Consider the genesis, that desolate light where Primus, the Darkness incarnate, forged Lilith as companion, only to watch her appetites swell beyond his grasp. Their union yielded Theaten, the first Immortalis, whose sadistic hungers rent the fragile peace of The Deep. Primus, foreseeing unrest, cleaved his son into Vero and Evro, true self and primal beast, a surgical division that defined the Immortalis condition. Theaten and Kane, Nicolas and Webster, Behmor and Tanis, each pair a testament to power’s paradox: to rule, one must first be sundered. The Ledger inscribed this truth in the Anubium, not as mercy, but as the foundational law, ensuring no single form could claim unchallenged might.
Irkalla stands as the grand arbiter, its six circles a bureaucracy of torment where contracts seal fates and mirrors in the Ad Sex Speculum enforce vigilance. Here, power manifests as ink and obligation, the Rationum recording every imbalance. Primus, sensing Lilith’s cult rising in Neferaten’s sands, countered with the Darkbadb Brotherhood and Nicolas, his Baer-blooded son, ripped from maternal arms and schooled in demonic arts. The Pauci Electi, those seven thesapien pretenders, bred Immolesses every century, demon-priest daughters dispatched to topple the Immortalis, yet each failed, their rituals hollow echoes of a system rigged against them. Powerplay thrives in such futility, the Electi’s tribute program a grim feeder for Theaten and Nicolas’s appetites, their every challenge devoured before it could bite.

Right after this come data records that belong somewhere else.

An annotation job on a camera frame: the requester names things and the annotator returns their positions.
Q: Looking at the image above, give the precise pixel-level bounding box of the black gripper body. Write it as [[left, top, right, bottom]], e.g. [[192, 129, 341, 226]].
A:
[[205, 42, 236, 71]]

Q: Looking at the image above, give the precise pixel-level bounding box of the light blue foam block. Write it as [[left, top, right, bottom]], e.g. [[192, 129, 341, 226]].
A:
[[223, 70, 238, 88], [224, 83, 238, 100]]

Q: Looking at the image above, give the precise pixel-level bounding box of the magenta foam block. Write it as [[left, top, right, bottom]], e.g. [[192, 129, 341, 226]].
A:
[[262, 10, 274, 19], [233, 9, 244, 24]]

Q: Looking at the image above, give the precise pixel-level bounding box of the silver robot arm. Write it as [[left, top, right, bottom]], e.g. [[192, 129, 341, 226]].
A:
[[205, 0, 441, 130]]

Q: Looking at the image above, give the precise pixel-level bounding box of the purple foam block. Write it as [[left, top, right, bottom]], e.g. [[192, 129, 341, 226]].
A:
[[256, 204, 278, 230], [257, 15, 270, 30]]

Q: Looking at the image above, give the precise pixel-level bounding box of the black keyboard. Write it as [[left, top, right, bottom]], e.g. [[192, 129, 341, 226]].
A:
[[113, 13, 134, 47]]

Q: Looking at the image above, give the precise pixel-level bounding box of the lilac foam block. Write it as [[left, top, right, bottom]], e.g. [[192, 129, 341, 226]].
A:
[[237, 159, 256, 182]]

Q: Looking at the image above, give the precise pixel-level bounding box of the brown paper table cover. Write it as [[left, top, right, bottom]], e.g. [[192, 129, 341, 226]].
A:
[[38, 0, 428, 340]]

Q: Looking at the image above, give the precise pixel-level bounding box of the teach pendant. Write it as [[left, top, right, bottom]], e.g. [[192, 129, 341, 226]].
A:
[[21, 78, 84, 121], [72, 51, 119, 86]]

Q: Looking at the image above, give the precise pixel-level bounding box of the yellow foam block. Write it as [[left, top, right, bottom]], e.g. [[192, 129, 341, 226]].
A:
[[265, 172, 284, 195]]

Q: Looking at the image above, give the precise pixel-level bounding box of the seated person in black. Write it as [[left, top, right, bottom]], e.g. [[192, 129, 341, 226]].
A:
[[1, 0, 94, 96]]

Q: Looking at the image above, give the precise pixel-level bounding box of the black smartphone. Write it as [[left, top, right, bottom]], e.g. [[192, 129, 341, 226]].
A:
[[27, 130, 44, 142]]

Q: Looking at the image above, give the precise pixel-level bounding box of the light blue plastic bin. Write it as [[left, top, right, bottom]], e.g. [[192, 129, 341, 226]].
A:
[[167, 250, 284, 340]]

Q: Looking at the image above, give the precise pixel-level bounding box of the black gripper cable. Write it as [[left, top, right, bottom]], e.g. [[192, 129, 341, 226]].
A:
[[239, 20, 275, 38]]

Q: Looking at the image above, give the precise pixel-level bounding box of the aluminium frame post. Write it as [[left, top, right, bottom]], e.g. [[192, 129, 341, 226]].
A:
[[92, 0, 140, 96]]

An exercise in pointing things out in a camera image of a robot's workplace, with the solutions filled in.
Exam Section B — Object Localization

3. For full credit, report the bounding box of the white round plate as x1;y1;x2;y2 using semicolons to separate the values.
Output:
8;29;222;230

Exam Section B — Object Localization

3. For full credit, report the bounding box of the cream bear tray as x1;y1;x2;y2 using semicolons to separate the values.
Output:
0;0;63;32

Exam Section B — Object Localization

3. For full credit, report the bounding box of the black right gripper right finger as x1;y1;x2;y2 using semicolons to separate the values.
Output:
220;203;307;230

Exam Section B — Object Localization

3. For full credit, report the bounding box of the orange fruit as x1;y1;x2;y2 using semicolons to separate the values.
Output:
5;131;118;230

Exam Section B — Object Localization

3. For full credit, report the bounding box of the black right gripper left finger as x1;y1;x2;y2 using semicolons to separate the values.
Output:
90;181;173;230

Corax Asylum embodies this dynamic in microcosm, Nicolas’s labyrinth of filth and frenzy where he declares insanity to claim souls, trading ravaged tributes to Irkalla for his psychiatric licence. Beds replace coffins for nocturnal pursuits, rusty scalpels line surgical racks, and corridors bristle with mirrors and discordant clocks. The ground floor hoards his banqueting suite and library, the east wing cells cram inmates for discomfort, while the first floor’s iron maidens and brazen bulls await. Washrooms spew sewage for the cut and festering, a testament to Nicolas’s hygiene aversion beyond his pristine chambers. Here, power is visceral: straps, whips, and ghouls like Chives, rotting yet immortal, shuffling through decay.
Yet power’s fragility haunts every throne. Lilith’s cult crumbled under Primus’s counterstrokes, the Electi’s wars birthed only tribute mills, and Nicolas’s Evro Webster tempers his chaos with calculated restraint. The Immoless, bred for rebellion, serve only to affirm the Immortalis supremacy, their blood a fleeting spark in the eternal dusk Primus imposed. In Immortalis, powerplay drives inexorably toward equilibrium through fracture, where dominance endures not by conquest, but by the inexhaustible machinery of control, contract, and consumption.